• 21st A

    Posted on August 28, 2017 by in Reflections on Sunday Gospels

    Acknowledge with your Life (from FOLLOWING IN THE FOOTSTEPS OF JESUS by Jose A Pagola

    Who do you say that I am?” All the synoptic writers reported on this question that Jesus asked his disciples in the region of Caesarea Philippi.  It was very important for the early Christians to remember again and again whom they were following, how they were collaborating in his plan and for whom they were risking their lives.

              When we hear this question today, we tend to mouth the formulas that Christianity has fondly repeated for centuries:  Jesus is the Son of God made man, the Savior of the world, the Redeemer of the human race and so on.  But by just pronouncing these words is that enough to make us followers of Jesus? Unfortunately they are frequently formulas learned at an early age, routinely accepted, repeated meaninglessly, and affirmed but not lived.

              We believe in Jesus out of custom, a pious disposition, or upbring, but we live without understanding the originality of his life, or having heard the newness of his call, or being drawn by his mysterious love and inspired by his freedom, without any effort to follow the path he traced.

              We adore him as God, but he is not the center of our lives.  We acknowledge him as “Teacher” but we are not motivated by what motivated his life.  We live as followers of a religion, but we are not disciples of Jesus.

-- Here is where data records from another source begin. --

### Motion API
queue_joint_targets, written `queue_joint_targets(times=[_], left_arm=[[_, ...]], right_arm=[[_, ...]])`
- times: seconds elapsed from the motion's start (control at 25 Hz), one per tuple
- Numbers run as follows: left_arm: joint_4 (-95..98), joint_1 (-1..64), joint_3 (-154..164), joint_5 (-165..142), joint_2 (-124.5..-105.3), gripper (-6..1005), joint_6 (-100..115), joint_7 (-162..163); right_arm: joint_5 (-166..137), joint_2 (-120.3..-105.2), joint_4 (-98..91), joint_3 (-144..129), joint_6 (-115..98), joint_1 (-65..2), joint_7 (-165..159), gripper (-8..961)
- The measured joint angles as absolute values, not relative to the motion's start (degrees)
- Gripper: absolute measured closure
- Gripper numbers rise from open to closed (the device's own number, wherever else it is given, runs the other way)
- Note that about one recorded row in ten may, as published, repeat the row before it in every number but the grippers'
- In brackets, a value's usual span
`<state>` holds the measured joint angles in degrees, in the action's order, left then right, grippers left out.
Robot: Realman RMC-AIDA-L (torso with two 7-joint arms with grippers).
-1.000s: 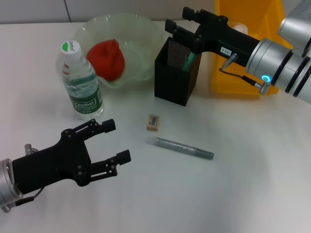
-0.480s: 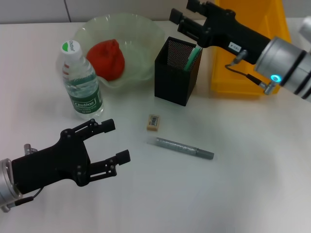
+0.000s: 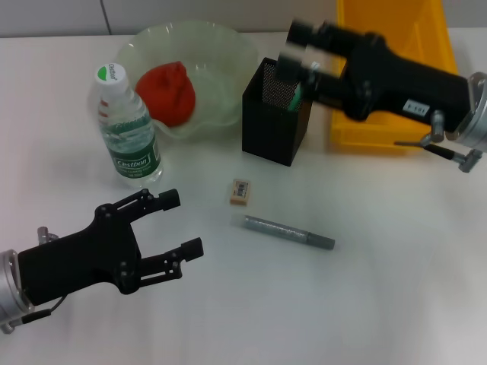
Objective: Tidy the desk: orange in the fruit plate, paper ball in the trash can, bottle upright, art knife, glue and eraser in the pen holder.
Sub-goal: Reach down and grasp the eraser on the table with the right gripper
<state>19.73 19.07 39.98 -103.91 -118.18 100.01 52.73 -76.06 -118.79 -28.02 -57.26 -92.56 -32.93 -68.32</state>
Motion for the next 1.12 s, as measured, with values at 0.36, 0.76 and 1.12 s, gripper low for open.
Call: queue_joint_targets(times=[0.36, 0.76, 1.12], left_arm=[[19.98, 18.42, 39.73, -103.98, -117.87, 158, 99.84, 52.73], [20.04, 18.23, 39.72, -103.97, -117.77, 158, 99.77, 52.59], [20.04, 18.19, 39.73, -103.97, -118.00, 158, 99.76, 52.04]], right_arm=[[-101.07, -118.32, -40.89, -57.03, -89.63, -35.85, -88.15, 326], [-122.03, -119.19, -40.84, -58.02, -82.92, -45.30, -99.38, 326], [-123.12, -119.43, -39.80, -72.18, -73.89, -47.91, -103.94, 327]])
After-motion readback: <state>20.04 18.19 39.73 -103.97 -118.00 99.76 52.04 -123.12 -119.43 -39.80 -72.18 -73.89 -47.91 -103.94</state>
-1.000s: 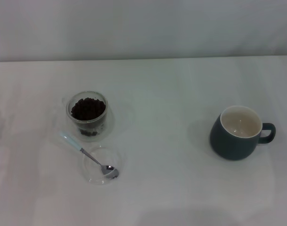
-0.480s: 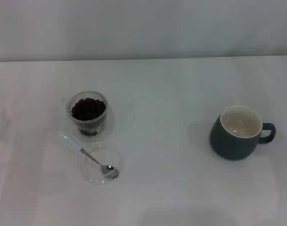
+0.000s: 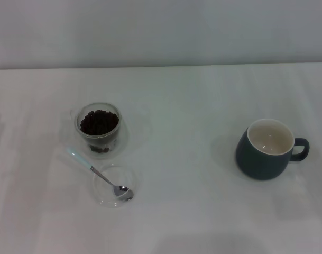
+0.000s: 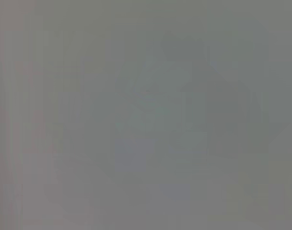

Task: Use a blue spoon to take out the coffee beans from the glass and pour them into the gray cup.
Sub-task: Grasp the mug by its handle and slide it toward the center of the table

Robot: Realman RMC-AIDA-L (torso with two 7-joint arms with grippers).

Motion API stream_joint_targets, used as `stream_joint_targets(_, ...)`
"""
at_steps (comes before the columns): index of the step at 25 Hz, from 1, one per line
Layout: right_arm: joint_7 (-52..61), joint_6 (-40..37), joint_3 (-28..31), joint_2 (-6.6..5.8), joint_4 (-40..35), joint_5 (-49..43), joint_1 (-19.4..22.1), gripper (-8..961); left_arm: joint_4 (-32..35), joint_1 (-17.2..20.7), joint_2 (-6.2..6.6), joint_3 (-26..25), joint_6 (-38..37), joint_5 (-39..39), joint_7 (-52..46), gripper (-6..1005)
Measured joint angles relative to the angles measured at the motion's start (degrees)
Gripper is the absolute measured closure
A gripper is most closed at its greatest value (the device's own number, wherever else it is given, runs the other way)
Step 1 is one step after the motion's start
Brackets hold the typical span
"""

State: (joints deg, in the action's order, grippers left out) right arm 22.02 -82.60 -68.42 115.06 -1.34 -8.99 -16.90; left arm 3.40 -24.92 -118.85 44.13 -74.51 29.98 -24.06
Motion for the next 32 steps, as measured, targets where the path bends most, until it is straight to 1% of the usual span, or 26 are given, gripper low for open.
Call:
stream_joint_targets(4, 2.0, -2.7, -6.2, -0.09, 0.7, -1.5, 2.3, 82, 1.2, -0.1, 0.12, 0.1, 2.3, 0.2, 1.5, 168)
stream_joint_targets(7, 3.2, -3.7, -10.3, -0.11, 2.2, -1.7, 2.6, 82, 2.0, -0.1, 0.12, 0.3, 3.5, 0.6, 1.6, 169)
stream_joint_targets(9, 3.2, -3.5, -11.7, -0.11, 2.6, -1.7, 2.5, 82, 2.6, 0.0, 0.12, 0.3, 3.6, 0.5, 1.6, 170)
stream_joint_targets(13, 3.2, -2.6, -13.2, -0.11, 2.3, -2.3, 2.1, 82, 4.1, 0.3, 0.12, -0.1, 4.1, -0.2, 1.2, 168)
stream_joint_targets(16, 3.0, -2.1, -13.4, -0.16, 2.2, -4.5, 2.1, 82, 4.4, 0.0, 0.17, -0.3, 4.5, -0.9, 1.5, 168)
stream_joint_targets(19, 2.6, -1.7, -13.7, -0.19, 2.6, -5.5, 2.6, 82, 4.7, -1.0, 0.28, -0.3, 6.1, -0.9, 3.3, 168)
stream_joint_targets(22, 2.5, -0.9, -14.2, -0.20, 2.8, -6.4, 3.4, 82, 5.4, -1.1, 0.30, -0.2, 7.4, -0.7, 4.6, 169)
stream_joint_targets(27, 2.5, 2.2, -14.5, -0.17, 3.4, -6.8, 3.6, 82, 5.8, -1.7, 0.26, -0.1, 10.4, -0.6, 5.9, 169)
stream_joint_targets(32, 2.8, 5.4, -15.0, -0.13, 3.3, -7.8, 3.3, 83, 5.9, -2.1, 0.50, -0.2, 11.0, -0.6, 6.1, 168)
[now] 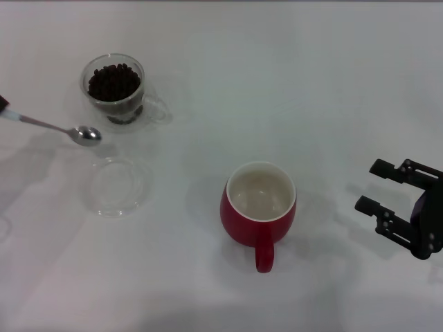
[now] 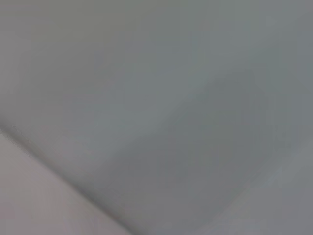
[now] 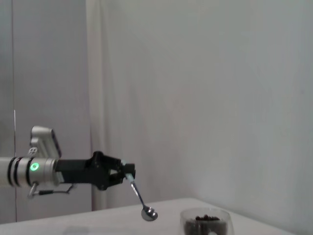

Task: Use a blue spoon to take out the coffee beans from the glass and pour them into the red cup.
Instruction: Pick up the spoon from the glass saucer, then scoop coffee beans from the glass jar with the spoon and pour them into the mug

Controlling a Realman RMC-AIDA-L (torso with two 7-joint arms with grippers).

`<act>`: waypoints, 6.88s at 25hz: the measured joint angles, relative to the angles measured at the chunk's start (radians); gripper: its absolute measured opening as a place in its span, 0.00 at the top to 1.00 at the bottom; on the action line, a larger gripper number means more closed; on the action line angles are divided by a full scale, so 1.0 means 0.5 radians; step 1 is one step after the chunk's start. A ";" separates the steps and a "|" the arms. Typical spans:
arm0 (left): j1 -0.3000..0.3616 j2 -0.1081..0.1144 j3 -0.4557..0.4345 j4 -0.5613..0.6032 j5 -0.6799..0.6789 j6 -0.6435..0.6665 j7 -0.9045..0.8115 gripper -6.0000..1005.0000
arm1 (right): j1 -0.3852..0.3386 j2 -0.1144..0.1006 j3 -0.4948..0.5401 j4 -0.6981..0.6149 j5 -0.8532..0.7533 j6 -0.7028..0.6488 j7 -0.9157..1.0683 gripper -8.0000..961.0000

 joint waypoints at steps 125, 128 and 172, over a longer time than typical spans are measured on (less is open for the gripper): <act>-0.644 0.128 0.003 0.151 0.528 -0.349 -1.148 0.87 | 0.167 0.108 0.052 -0.009 0.321 -0.058 -0.174 0.41; -0.679 0.123 0.003 0.193 0.573 -0.339 -1.154 0.87 | 0.168 0.115 0.052 -0.009 0.342 -0.038 -0.187 0.41; -1.166 -0.001 0.003 0.174 1.230 -0.238 -0.530 0.87 | 0.091 0.148 0.052 -0.034 0.381 -0.010 -0.194 0.42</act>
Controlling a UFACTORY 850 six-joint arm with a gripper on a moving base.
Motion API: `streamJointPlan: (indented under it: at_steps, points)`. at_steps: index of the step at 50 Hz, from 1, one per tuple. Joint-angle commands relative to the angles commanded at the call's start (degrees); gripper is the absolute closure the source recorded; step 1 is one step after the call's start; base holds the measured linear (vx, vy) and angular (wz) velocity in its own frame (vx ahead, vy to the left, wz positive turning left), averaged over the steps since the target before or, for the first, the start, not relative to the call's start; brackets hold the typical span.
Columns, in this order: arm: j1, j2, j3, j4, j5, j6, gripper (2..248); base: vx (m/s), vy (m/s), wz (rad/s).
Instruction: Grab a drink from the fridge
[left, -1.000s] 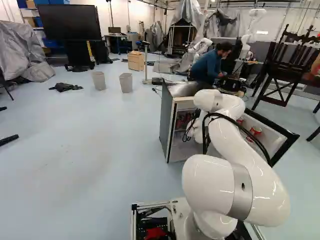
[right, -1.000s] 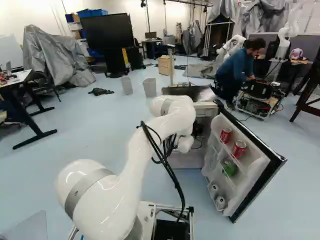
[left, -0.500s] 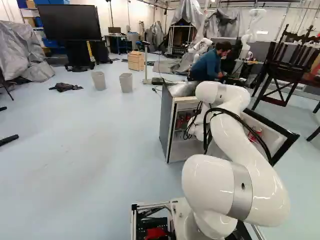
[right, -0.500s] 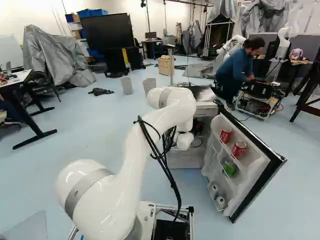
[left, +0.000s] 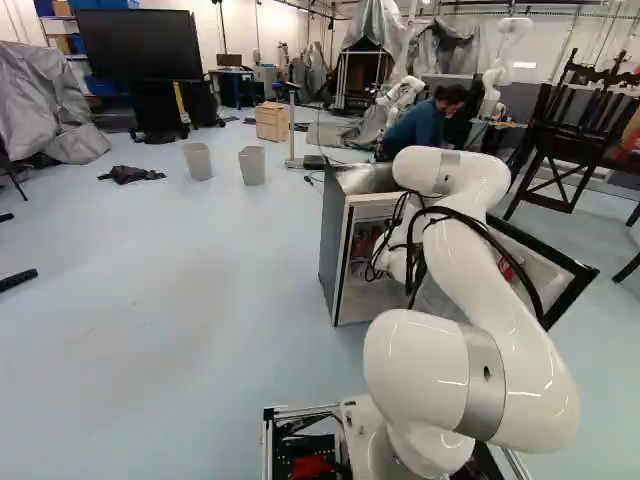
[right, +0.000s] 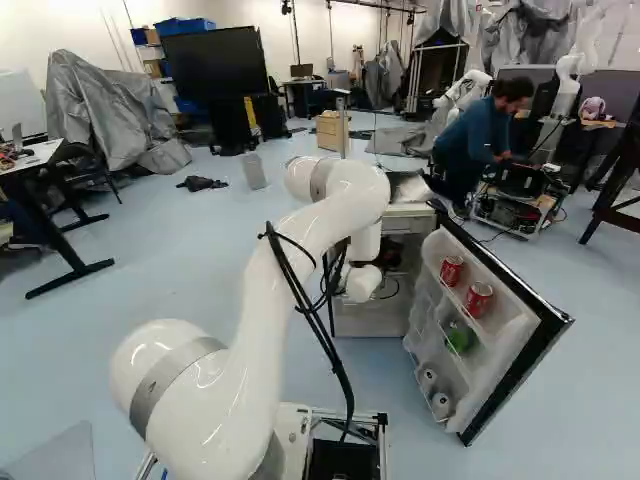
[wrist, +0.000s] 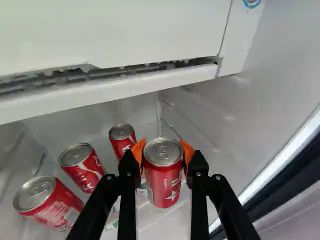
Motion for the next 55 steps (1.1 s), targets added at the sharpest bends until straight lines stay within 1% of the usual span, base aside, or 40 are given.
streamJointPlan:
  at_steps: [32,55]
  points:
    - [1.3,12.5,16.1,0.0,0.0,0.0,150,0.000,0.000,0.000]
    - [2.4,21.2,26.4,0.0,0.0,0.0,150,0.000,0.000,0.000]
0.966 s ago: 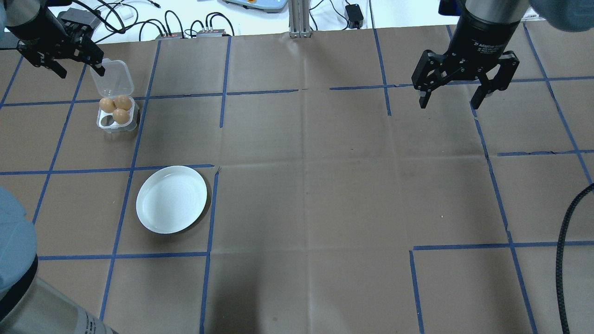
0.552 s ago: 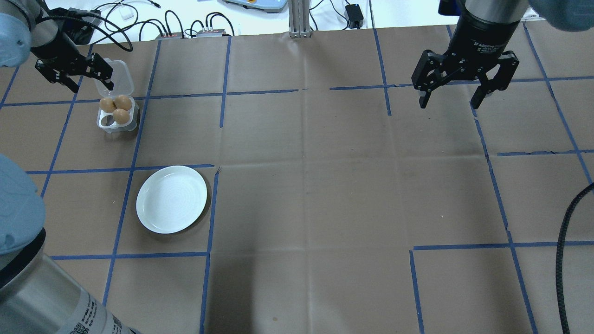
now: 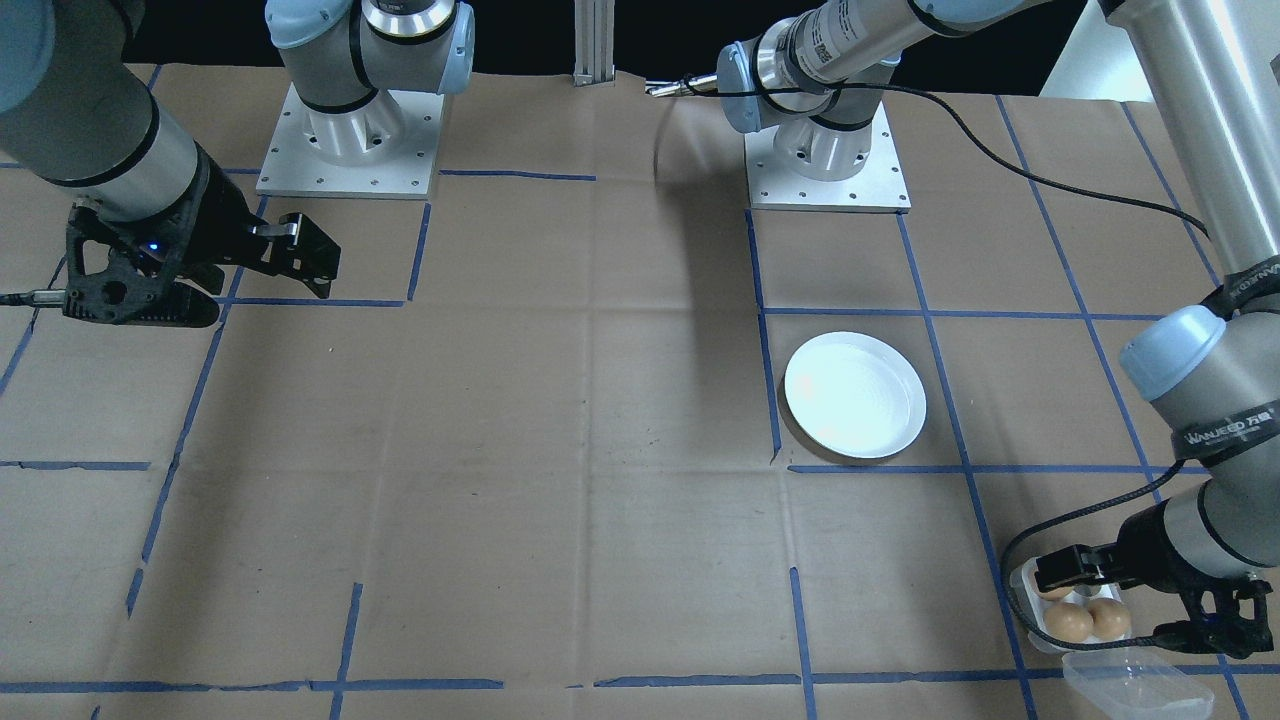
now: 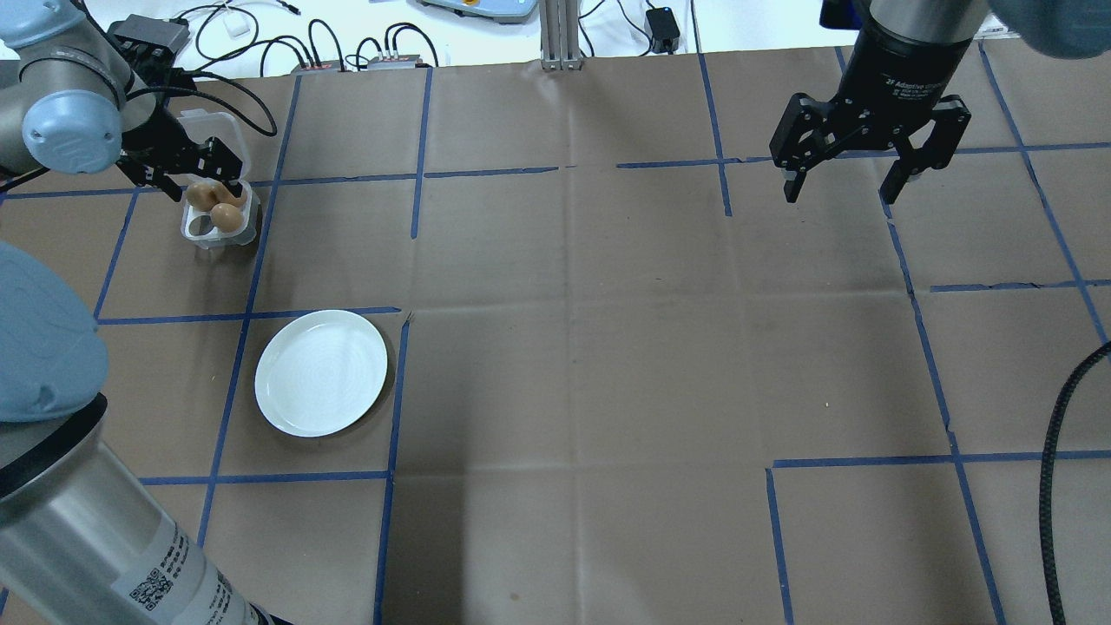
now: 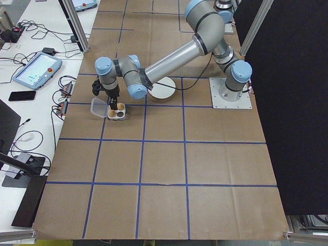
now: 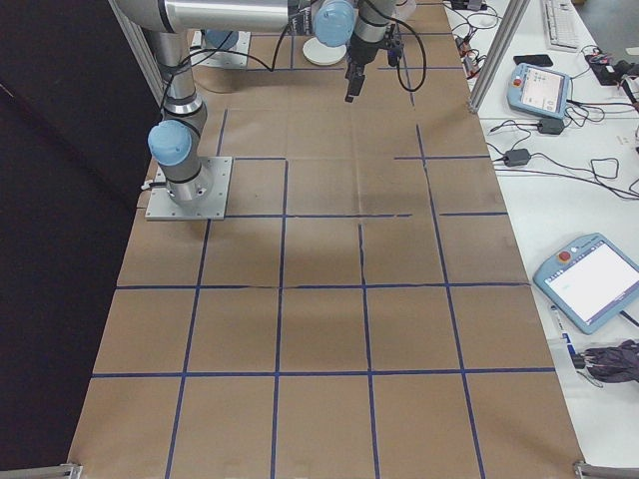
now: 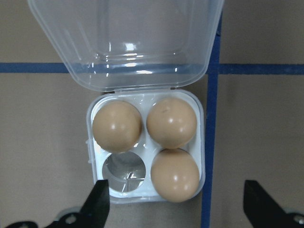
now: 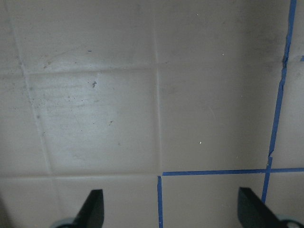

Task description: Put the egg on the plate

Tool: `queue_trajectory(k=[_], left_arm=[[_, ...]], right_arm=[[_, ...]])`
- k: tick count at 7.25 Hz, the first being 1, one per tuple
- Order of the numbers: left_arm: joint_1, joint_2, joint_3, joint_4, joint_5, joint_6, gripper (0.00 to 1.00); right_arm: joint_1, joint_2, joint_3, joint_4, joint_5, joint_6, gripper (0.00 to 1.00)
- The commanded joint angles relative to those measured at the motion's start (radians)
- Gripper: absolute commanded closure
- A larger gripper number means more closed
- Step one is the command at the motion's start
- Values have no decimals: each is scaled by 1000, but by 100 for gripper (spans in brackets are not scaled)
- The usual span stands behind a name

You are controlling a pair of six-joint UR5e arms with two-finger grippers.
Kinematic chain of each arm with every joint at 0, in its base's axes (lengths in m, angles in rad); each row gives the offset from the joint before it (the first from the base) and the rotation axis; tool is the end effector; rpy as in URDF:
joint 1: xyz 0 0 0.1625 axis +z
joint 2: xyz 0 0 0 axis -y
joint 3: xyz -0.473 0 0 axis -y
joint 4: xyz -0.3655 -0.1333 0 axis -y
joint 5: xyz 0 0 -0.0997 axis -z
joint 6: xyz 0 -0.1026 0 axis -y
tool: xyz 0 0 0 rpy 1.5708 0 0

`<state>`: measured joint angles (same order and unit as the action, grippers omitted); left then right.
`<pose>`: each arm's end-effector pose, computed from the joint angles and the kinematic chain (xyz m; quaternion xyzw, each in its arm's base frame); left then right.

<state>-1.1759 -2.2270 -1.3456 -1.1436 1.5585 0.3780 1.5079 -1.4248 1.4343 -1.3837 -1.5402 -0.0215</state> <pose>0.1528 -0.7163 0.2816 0.0085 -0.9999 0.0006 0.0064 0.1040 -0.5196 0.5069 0.0221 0.9948 0.0974 0.0193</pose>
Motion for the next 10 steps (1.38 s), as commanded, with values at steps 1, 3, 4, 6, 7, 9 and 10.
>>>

              In spite of their intended purpose, the “orthodoxy” of our doctrinal formulas can provide a security which at the same time dispenses with a living encounter with Jesus. There are very ”orthodox” Christians who live an instinctive religiosity, but have no experience of what it is to be nourished by Jesus.  They feel they are guardians of the faith, even boast of their orthodoxy, but do not know personally the dynamism of the Spirit of Jesus.

              Let’s not fool ourselves.  Each of us has to stand before Jesus, look into our hearts, and listen in the depths of our being to his words “Who am I truly for you all? The answer to this question must be seen in the quality of our lives, more than heard in sublime words.